How’s your Smart Bro going? Ours was like paying money in exchange for inevitable rage after hours of attempting to connect to the internet till every ounce of our patience drained out and effort just went down the drain. Normal human beings can tolerate it when it happened just once but would you believe that it became a routine of our lives every day when we woke up and we felt the need to connect to the world wide web to convince ourselves that we still exist and then we got almost insanely vexed, every day, because there was no internet connection at all again? Yes, I’ve done everything not to come this point where blogging this crap is the only resort I can do to allay the wrath rushing in every cell of my veins.
- Call the Customer Service. I often used to call *18880 like someone who asks assistance and help from a friend in most difficult times. They used to be helpful but like fake pals who pretend to be nice and accommodating at first and then as time goes by you’ll come see their true colors-dark, very dark, very very shitty dark. Now every time that we dial the customer service number and enter our Smart Bro number, a devil’s voice emerges “Sorry, you entered a wrong Smart Bro number” and a click ends the call. It always happened multitude number of times that led me to conclusion that Smart Bro has blocked or banned our Smart Bro number from calling them. Wow.
- Visit their office. I went to their office to pay our monthly bills and asked a girl in corporate attire and looking as if irritated by delayed salary or inadequate compensation she got, why our internet connection was so poor and all and she retorted “Call the Customer Service *1880.” Shit.
- Troubleshoot. If each time we troubleshoot our computer we gained one peso, perhaps, we are indeed wealthy now. But that’s improbable, the truth is each time we troubleshoot the computer we painfully waste our precious time that must be rather consumed in more worthwhile activities like making the most of the internet which is actually why we pay every month.

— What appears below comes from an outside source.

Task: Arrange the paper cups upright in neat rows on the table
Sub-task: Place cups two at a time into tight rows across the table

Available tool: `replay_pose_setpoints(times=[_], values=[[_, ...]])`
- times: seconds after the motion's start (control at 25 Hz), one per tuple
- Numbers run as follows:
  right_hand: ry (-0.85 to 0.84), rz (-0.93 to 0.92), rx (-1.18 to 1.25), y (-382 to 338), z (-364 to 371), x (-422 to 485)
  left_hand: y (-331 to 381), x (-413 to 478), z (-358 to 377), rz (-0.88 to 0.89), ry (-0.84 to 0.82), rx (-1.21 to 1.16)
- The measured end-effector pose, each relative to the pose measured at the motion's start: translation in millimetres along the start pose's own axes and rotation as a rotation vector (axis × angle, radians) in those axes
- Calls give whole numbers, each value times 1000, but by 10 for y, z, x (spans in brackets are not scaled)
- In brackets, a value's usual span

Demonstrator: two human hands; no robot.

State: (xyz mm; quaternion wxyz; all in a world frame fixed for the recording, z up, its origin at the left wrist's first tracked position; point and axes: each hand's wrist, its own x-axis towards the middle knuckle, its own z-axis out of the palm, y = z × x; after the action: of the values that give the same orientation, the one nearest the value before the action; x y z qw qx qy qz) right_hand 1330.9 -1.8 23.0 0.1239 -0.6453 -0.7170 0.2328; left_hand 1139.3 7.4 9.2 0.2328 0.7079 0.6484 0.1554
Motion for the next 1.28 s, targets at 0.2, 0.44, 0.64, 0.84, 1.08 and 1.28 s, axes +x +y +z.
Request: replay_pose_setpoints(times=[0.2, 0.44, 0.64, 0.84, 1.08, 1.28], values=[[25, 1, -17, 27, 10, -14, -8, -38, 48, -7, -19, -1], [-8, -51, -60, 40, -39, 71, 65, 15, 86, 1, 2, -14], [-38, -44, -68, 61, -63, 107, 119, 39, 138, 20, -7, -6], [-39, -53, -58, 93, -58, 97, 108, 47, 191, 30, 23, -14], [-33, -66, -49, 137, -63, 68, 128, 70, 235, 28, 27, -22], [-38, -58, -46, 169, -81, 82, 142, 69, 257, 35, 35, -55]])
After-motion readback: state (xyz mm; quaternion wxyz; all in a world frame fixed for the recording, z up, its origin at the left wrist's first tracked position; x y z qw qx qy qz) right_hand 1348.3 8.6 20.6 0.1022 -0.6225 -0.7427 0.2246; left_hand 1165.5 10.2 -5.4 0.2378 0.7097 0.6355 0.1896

- Wait. Just wait. Perhaps they are encountering short-term problems. The poor connection or no connection could last for many many hours daily. I could hear the song Waiting in Vain in my head every second. Waiting makes you go nuts, swear it does, especially when your phone rings religiously every month to hear Smart Bro representative’s frightening voice that obliges you to pay your monthly bill and you find yourself shaking your head in annoyance because you also receive their letter stating your past and current balances in detail, yes also every month. Amazing.
Smart Bro is amazing turd. You may not believe me but below is my proof.
I zoomed it for you.
Thanks Smart Bro. We are damn impressed. We can hardly contain our relief after we disconnected their freaky service from us. Saaaaaa waaaakaaaaaassssss!!! Mabuuuhaaay ang Pilipinaaasss!! @$%&!!#!